| Task |
Please copy exactly the lines from the top of the data through the line containing "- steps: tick", and nothing else.
****************
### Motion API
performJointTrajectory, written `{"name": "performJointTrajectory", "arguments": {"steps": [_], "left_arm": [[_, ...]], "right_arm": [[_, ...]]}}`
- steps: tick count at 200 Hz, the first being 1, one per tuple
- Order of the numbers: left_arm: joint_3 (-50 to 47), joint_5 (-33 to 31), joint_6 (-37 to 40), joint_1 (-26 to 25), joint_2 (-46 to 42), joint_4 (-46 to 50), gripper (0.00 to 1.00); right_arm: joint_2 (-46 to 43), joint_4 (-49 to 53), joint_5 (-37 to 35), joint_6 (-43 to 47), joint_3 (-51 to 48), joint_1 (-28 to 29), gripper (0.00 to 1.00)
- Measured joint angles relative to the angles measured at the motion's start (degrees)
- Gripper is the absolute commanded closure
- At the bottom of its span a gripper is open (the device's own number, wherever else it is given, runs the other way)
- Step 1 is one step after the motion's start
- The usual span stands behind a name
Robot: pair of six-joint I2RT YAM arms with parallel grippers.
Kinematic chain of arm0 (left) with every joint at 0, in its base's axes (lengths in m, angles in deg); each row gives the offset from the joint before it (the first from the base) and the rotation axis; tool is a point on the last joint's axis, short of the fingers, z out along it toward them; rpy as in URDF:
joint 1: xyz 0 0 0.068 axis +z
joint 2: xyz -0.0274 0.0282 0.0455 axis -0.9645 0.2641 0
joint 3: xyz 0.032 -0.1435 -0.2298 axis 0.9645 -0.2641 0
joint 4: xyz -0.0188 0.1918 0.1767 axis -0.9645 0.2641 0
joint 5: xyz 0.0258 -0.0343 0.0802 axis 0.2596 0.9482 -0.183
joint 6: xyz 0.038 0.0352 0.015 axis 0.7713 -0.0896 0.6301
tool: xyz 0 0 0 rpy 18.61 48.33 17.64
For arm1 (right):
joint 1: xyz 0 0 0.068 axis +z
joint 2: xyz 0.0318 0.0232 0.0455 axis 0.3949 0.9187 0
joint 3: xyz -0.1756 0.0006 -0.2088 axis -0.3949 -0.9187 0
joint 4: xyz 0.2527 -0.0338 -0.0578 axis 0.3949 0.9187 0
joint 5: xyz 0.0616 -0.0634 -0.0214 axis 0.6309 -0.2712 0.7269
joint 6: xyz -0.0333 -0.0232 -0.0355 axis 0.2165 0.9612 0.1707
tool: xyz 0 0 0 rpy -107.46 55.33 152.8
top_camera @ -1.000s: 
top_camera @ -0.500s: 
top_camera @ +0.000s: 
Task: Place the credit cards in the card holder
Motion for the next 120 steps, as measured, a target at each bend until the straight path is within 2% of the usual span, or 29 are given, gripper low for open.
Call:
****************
| Task solution |
### Motion API
performJointTrajectory, written `{"name": "performJointTrajectory", "arguments": {"steps": [_], "left_arm": [[_, ...]], "right_arm": [[_, ...]]}}`
- steps: tick count at 200 Hz, the first being 1, one per tuple

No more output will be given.